Assigned task: Here the job is to transcribe the data exactly while omitting the images.

Given material:
*** Begin section ***

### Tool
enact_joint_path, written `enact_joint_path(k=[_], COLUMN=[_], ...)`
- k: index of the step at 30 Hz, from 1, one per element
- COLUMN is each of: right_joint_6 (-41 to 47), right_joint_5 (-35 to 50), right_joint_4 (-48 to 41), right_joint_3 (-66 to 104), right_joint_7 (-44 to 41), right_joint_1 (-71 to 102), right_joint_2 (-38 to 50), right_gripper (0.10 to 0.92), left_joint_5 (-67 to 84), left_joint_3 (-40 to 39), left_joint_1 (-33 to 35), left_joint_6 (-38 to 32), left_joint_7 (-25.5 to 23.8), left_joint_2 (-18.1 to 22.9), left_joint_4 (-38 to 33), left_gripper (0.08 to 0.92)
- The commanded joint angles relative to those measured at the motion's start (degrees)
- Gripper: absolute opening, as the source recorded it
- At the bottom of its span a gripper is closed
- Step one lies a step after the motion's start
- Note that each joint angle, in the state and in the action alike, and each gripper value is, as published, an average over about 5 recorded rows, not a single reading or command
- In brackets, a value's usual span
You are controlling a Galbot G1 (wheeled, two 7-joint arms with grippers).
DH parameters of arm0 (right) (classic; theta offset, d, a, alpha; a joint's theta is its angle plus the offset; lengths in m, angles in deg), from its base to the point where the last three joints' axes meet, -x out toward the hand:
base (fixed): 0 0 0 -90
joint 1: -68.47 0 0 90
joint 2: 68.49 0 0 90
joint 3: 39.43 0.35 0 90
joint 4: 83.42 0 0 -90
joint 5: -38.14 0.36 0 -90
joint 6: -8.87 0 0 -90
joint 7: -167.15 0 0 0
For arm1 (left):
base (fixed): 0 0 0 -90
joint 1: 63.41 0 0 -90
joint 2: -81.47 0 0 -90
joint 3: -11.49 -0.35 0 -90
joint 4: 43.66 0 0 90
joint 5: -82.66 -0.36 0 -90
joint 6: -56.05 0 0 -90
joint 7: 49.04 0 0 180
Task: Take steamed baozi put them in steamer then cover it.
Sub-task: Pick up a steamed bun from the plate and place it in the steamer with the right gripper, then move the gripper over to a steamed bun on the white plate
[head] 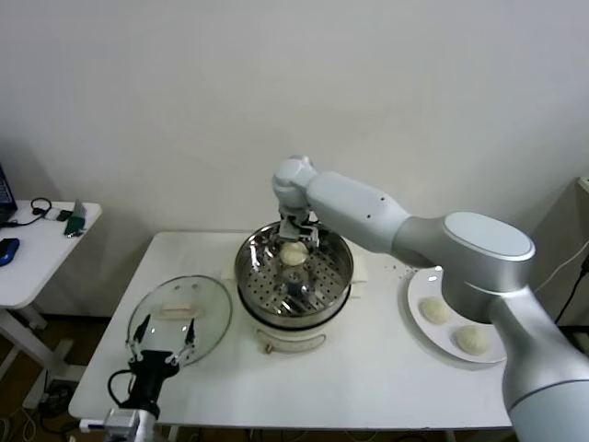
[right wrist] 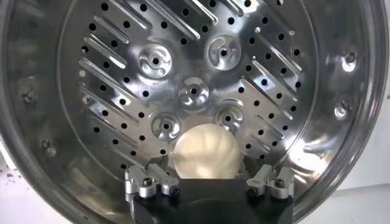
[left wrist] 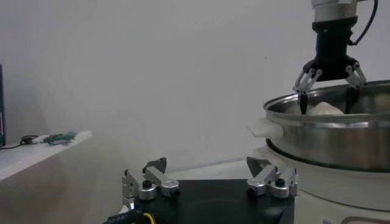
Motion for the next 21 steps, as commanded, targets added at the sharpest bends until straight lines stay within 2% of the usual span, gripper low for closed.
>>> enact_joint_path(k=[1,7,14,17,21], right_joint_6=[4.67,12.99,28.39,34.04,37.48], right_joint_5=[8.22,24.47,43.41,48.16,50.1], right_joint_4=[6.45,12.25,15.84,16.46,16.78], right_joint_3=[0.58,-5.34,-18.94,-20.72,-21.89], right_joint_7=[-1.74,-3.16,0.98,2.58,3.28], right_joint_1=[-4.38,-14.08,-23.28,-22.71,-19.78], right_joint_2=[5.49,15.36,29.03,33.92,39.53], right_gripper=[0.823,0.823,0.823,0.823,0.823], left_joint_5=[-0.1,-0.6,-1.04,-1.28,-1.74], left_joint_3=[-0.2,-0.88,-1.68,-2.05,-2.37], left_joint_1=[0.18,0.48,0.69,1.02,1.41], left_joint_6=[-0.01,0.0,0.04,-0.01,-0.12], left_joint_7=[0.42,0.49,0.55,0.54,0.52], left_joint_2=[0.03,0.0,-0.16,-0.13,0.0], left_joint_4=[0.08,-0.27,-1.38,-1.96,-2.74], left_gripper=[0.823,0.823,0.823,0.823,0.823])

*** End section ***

Result of the task:
### Tool
enact_joint_path, written `enact_joint_path(k=[_], COLUMN=[_], ...)`
- k: index of the step at 30 Hz, from 1, one per element
- COLUMN is each of: right_joint_6 (-41 to 47), right_joint_5 (-35 to 50), right_joint_4 (-48 to 41), right_joint_3 (-66 to 104), right_joint_7 (-44 to 41), right_joint_1 (-71 to 102), right_joint_2 (-38 to 50), right_gripper (0.10 to 0.92), left_joint_5 (-67 to 84), left_joint_3 (-40 to 39), left_joint_1 (-33 to 35), left_joint_6 (-38 to 32), left_joint_7 (-25.5 to 23.8), left_joint_2 (-18.1 to 22.9), left_joint_4 (-38 to 33), left_gripper (0.08 to 0.92)
- The commanded joint angles relative to those measured at the motion's start (degrees)
- Gripper: absolute opening, as the source recorded it
- At the bottom of its span a gripper is closed
- Step one lies a step after the motion's start
- Note that each joint angle, in the state and in the action alike, and each gripper value is, as published, an average over about 5 recorded rows, not a single reading or command
- In brackets, a value's usual span
You are controlling a Galbot G1 (wheeled, two 7-joint arms with grippers).
DH parameters of arm0 (right) (classic; theta offset, d, a, alpha; a joint's theta is its angle plus the offset; lengths in m, angles in deg), from its base to the point where the last three joints' axes meet, -x out toward the hand:
base (fixed): 0 0 0 -90
joint 1: -68.47 0 0 90
joint 2: 68.49 0 0 90
joint 3: 39.43 0.35 0 90
joint 4: 83.42 0 0 -90
joint 5: -38.14 0.36 0 -90
joint 6: -8.87 0 0 -90
joint 7: -167.15 0 0 0
For arm1 (left):
base (fixed): 0 0 0 -90
joint 1: 63.41 0 0 -90
joint 2: -81.47 0 0 -90
joint 3: -11.49 -0.35 0 -90
joint 4: 43.66 0 0 90
joint 5: -82.66 -0.36 0 -90
joint 6: -56.05 0 0 -90
joint 7: 49.04 0 0 180
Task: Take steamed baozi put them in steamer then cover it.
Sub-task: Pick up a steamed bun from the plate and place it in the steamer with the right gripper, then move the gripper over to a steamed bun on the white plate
[head] 
[right wrist] 
[left wrist] 
Motion for the next 21 steps, as commanded, targets added at the sharpest bends until straight lines stay within 2% of the usual span, gripper low for closed.
>>> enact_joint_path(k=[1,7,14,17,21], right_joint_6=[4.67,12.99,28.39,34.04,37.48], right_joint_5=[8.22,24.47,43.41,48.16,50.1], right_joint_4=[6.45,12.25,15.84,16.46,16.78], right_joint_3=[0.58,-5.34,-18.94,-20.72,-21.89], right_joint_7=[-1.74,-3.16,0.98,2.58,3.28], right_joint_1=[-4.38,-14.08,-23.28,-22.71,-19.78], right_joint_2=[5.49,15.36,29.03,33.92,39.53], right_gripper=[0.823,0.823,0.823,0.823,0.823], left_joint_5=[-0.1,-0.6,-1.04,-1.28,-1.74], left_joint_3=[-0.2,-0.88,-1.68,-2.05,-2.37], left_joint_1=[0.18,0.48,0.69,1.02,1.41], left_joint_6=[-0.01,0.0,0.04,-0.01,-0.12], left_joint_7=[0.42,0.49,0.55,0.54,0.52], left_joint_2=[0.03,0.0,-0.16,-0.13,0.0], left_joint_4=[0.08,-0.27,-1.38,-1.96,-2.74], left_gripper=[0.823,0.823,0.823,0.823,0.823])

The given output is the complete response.